The following clinical parameters were recorded on the same day as the transient examination: sex; age; height; body mass index (BMI, calculated by dividing the weight in kilograms by the squared height in meters); waist circumference; HBsAg or anti-HCV test results; and levels of aspartate aminotransferase, alanine aminotransferase, gamma-glutamyl transpeptidase (GGT), glucose, hemoglobin A1c (HbA1c), high-density lipoprotein (HDL) cholesterol, low-density lipoprotein (LDL) cholesterol, triglycerides, and Mac-2-binding protein glycosylated isomer (M2BPGi).

The fatty liver index was calculated as follows:

{e(0.953 × ln(triglycerides) + 0.139 × BMI + 0.718 × ln(GGT) + 0.053 × waist circumference − 15.745)}/{1 + e (0.953 × ln(triglycerides) + 0.139 × BMI + 0.718 × ln(GGT) + 0.053 × waist circumference − 15.745)} × 100.

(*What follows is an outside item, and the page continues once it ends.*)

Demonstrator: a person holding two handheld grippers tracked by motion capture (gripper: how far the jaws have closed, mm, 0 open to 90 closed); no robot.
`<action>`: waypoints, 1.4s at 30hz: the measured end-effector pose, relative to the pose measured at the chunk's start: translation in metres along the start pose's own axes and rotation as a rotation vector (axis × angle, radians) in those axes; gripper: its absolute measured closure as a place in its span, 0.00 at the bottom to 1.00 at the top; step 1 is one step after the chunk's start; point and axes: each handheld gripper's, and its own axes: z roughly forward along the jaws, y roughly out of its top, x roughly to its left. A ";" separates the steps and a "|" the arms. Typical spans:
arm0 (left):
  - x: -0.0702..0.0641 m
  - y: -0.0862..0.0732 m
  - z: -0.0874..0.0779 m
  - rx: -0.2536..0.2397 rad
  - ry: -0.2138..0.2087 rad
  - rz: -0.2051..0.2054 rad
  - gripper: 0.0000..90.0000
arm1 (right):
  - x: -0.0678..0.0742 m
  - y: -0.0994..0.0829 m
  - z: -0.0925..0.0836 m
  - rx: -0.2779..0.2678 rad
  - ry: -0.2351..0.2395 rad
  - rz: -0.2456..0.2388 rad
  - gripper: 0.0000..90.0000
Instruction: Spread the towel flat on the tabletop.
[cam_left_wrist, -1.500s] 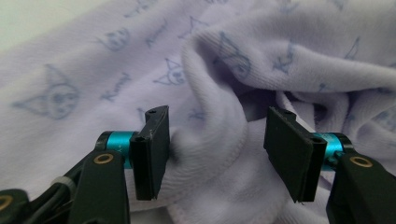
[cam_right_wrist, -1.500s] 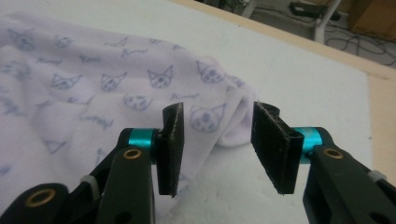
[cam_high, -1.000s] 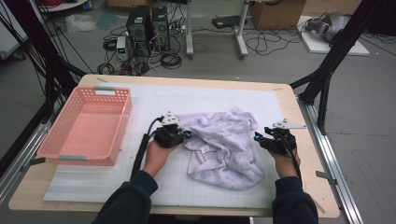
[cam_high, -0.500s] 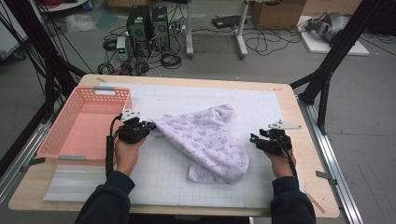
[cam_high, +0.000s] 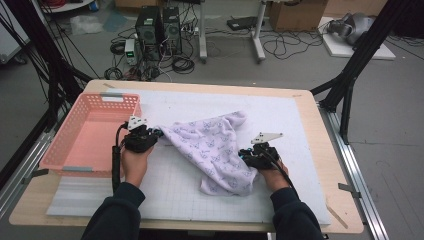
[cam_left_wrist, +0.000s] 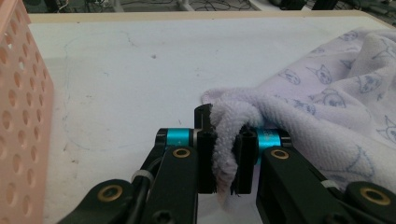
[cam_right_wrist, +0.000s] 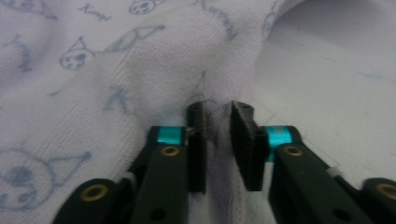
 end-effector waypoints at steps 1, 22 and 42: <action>0.000 0.000 0.000 0.002 0.000 0.003 0.93 | 0.000 0.000 -0.002 0.010 -0.006 -0.010 0.95; -0.012 -0.005 0.012 0.031 -0.031 0.036 0.92 | -0.037 -0.002 -0.064 -0.011 -0.203 0.056 0.67; -0.005 -0.006 0.013 0.009 -0.032 0.018 0.92 | -0.044 0.043 0.024 0.093 -0.127 -0.037 0.92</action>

Based on a previous report, participants who had a fatty liver according to a Cap ≥248 dB/m and met any of the following criteria were diagnosed with MASLD: BMI ≥23 kg/m2 or a high waist circumference (≥ 90 cm for men and ≥85 cm for women; fasting serum glucose ≥100 mg/dL or type 2 diabetes or a prescription record of antidiabetic medications; blood pressure ≥130/85 mm Hg or a prescription record of antihypertensive medications; triglycerides ≥150 mg/dL or a prescription record of lipid-lowering medications; low HDL cholesterol (≤40 mg/dL for men and ≤50 mg/dL for women) or a prescription record of lipid-lowering medications [2].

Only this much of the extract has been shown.